* [TASK ITEM] Only one stretch of the data below is wanted: the lines from the one with "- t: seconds" through the one with "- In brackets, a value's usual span", repeated exactly.

Source data:
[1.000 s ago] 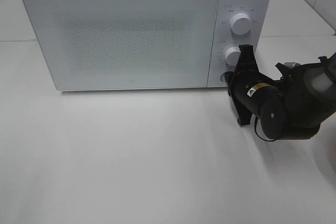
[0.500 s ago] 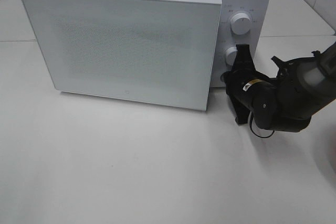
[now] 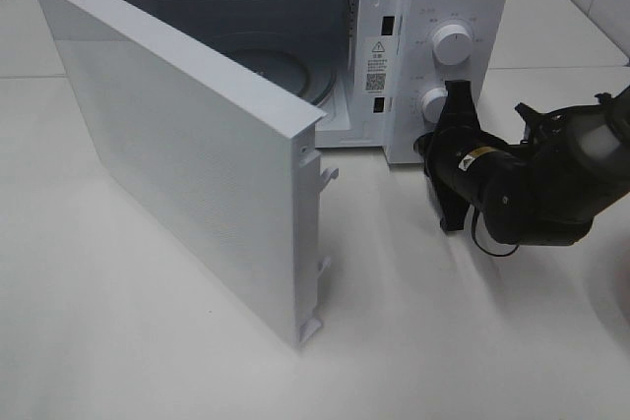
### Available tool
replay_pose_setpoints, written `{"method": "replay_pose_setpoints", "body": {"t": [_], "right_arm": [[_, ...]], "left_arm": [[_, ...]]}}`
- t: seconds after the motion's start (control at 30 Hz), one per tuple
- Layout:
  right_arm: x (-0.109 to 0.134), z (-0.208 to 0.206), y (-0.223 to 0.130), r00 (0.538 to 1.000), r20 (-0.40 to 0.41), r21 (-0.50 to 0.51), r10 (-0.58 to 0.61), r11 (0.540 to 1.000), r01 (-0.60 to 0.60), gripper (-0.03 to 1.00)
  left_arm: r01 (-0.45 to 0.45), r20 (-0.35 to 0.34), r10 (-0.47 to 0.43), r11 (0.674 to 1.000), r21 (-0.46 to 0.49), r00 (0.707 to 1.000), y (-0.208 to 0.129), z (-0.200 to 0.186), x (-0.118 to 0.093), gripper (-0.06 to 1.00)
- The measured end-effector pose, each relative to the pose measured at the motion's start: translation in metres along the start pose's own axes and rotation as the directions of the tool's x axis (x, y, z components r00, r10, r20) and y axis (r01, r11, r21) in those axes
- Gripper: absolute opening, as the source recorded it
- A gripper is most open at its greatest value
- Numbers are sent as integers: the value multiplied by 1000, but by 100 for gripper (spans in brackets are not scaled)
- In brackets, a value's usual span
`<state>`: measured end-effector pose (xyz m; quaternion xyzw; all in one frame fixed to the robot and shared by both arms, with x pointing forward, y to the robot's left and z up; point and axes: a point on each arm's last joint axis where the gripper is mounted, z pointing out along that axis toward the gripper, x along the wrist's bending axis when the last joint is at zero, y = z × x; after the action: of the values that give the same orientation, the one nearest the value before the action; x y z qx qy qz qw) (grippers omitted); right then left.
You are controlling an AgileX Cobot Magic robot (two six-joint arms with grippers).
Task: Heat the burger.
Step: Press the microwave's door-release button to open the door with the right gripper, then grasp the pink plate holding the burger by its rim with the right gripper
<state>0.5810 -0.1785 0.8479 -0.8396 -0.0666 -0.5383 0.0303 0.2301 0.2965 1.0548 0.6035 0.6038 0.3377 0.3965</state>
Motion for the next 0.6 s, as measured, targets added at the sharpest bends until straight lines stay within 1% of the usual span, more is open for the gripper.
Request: {"method": "replay_pose_setpoints", "body": {"t": [0.2,0.33,0.4,0.5,0.57,0.6], "right_arm": [[2,-11,2,999,21,27,48,998,-48,0],[6,-18,3,999,32,40,42,998,-43,0],[16,-28,4,999,6,56,32,998,-32,0],[16,-30,4,1000,11,63,26,998,-26,0],[16,-41,2,998,60,104,-14,995,8,0],[16,-41,2,998,60,104,-14,995,8,0]], "left_arm": [[0,0,0,1000,0,1000,0,0,0,99],[0,0,0,1000,0,1000,0,0,0,99],[0,0,0,1000,0,1000,0,0,0,99],[0,0,0,1000,0,1000,0,0,0,99],[-1,0,1,1000,0,1000,0,0,0,99],[-1,0,1,1000,0,1000,0,0,0,99]]}}
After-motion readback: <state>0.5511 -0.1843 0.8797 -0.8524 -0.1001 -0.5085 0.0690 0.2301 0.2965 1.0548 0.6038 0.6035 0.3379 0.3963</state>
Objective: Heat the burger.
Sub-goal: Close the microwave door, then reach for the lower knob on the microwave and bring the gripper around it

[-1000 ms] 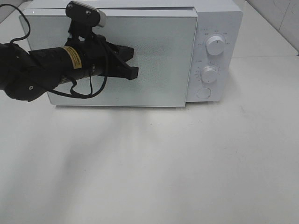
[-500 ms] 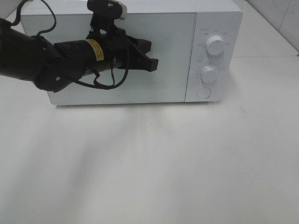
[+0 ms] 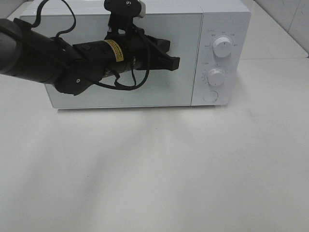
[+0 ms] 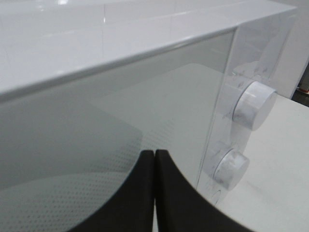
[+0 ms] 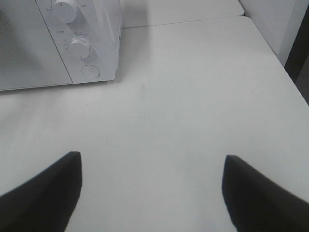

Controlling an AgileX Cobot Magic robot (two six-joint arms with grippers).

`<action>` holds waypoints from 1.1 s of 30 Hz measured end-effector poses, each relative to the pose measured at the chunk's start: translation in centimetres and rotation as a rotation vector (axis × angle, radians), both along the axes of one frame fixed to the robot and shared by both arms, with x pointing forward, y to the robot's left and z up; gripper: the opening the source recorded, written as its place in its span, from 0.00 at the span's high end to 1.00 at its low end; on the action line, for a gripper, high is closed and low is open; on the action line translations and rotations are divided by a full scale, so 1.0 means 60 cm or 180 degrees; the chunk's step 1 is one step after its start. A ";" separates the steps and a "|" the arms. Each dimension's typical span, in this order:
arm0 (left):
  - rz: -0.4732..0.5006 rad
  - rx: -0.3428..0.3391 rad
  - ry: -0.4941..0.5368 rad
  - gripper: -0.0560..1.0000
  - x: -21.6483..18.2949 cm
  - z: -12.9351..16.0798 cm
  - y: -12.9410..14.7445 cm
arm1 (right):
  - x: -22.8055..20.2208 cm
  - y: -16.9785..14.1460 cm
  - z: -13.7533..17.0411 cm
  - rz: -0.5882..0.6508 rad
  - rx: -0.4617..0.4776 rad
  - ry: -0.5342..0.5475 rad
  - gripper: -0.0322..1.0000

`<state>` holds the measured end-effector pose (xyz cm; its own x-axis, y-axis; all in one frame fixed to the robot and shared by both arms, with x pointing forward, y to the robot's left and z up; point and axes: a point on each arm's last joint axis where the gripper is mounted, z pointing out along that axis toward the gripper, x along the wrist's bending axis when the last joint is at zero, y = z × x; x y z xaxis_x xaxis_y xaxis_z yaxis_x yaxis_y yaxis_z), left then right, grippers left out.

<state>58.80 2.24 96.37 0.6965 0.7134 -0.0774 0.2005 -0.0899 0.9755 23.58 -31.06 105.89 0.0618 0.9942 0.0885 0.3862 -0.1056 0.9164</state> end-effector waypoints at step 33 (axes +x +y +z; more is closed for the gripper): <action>-0.0096 0.2138 0.1642 0.01 -0.250 0.096 -0.019 | 0.000 0.000 0.000 0.0000 0.0000 0.0000 0.23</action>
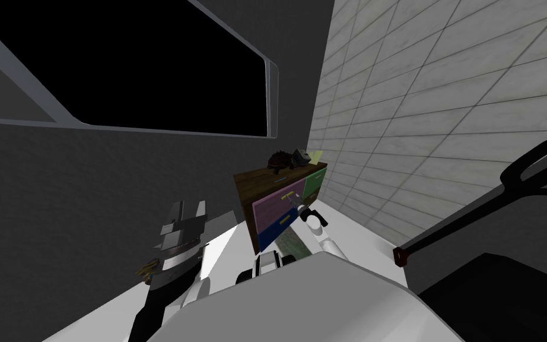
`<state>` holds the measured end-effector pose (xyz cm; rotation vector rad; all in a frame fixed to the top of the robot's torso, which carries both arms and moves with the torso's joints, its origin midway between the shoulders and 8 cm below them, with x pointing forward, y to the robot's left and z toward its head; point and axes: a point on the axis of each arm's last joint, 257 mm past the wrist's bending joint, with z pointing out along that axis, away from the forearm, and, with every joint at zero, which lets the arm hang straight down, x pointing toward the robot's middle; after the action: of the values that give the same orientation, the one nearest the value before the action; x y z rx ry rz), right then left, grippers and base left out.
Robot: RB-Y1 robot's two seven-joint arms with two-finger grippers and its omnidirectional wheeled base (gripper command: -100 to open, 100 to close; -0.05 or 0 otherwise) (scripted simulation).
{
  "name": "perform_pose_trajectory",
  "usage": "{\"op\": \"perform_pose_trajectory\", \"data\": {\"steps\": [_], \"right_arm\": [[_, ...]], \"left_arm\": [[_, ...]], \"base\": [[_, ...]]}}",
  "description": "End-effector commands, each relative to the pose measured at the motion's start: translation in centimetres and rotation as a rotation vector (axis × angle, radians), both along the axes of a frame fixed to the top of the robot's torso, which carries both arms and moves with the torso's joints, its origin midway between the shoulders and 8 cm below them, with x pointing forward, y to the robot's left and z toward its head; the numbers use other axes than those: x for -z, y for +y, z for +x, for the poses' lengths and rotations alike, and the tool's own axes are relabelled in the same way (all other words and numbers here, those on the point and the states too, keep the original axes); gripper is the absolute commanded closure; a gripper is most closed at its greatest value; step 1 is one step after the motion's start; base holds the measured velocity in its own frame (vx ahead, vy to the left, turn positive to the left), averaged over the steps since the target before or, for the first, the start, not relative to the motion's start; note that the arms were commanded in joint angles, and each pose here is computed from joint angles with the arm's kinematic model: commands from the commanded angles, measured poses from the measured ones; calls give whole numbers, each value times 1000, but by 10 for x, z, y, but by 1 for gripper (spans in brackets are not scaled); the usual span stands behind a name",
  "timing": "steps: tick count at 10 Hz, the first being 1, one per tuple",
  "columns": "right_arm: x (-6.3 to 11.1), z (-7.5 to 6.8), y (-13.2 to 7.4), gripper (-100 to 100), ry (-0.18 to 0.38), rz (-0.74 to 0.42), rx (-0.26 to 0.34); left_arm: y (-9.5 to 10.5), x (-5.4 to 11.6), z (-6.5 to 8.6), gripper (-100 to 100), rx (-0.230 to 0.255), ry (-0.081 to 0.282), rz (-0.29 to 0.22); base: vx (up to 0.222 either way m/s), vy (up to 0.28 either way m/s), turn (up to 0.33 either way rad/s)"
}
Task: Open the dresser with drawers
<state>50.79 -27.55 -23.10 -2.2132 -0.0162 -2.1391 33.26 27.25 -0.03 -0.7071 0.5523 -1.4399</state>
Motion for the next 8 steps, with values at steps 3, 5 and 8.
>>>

* [YOUR RESPONSE]
- t: seconds after the motion's start (control at 30 Hz), one per tuple
- Layout:
  right_arm: x (-0.109 to 0.134), z (-0.208 to 0.206), y (-0.223 to 0.130), r00 (0.538 to 1.000), r20 (-0.40 to 0.41), r21 (-0.50 to 0.51), r10 (-0.58 to 0.61), r11 (0.540 to 1.000), r01 (-0.60 to 0.60), gripper (-0.03 to 1.00)
  left_arm: r01 (-0.45 to 0.45), r20 (-0.35 to 0.34), r10 (-0.47 to 0.43), r11 (0.674 to 1.000), r21 (-0.46 to 0.49), r00 (0.707 to 1.000), y (-0.208 to 0.129), z (-0.200 to 0.186), x (-0.118 to 0.093), gripper (-0.06 to 1.00)
- The measured end-effector pose, each relative to the pose measured at the motion's start: translation in metres along the start pose's own axes and rotation as the directions of the tool's x axis (x, y, z components r00, r10, r20) and y axis (r01, r11, r21) in those axes
- Gripper: absolute opening, as the source recorded it
- A gripper is most open at its greatest value
- Numbers are sent as integers: the value multiplied by 1000, but by 100 for gripper (spans in brackets are not scaled)
- In brackets, a value's usual span

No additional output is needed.